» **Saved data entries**

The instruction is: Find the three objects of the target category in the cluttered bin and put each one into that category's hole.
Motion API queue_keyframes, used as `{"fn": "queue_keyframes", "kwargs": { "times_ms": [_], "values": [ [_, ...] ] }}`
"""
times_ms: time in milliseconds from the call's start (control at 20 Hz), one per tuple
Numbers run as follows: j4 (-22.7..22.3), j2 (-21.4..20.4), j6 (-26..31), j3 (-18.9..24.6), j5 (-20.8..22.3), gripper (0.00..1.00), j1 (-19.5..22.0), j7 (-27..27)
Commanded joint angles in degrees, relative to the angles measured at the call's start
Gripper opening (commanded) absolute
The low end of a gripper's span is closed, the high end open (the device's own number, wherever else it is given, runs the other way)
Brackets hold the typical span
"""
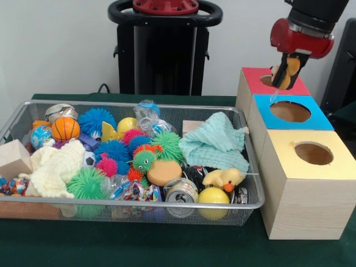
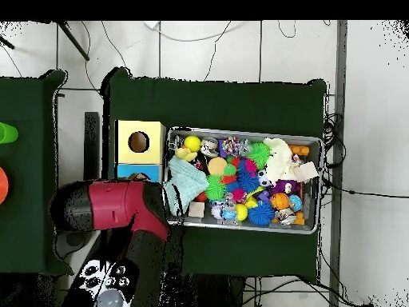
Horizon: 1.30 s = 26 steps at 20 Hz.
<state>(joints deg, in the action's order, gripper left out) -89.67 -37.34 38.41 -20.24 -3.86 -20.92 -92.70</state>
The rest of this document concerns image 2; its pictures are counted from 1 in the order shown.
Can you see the blue spiky ball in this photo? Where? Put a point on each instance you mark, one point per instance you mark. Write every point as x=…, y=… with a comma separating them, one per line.
x=261, y=214

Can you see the orange round object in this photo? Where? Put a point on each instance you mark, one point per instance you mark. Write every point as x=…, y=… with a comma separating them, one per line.
x=3, y=185

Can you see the yellow rubber duck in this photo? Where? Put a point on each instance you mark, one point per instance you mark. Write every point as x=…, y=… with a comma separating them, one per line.
x=186, y=154

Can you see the green spiky ball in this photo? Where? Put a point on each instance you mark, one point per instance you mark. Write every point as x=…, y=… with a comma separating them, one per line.
x=259, y=155

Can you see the silver soda can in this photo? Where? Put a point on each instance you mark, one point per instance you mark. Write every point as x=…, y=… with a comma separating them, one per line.
x=209, y=148

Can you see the orange foam disc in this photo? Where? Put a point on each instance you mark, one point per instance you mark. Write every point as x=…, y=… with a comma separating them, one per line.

» **HOW TO COMPLETE THIS TASK**
Exact copies of the lines from the start of the data up to the line holding "times_ms: time in", both included, are all that is needed.

» **SOLVED EXERCISE**
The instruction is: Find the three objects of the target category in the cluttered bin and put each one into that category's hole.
Motion API queue_keyframes, used as `{"fn": "queue_keyframes", "kwargs": { "times_ms": [_], "values": [ [_, ...] ] }}`
"""
times_ms: time in milliseconds from the call's start (control at 20 Hz), one per tuple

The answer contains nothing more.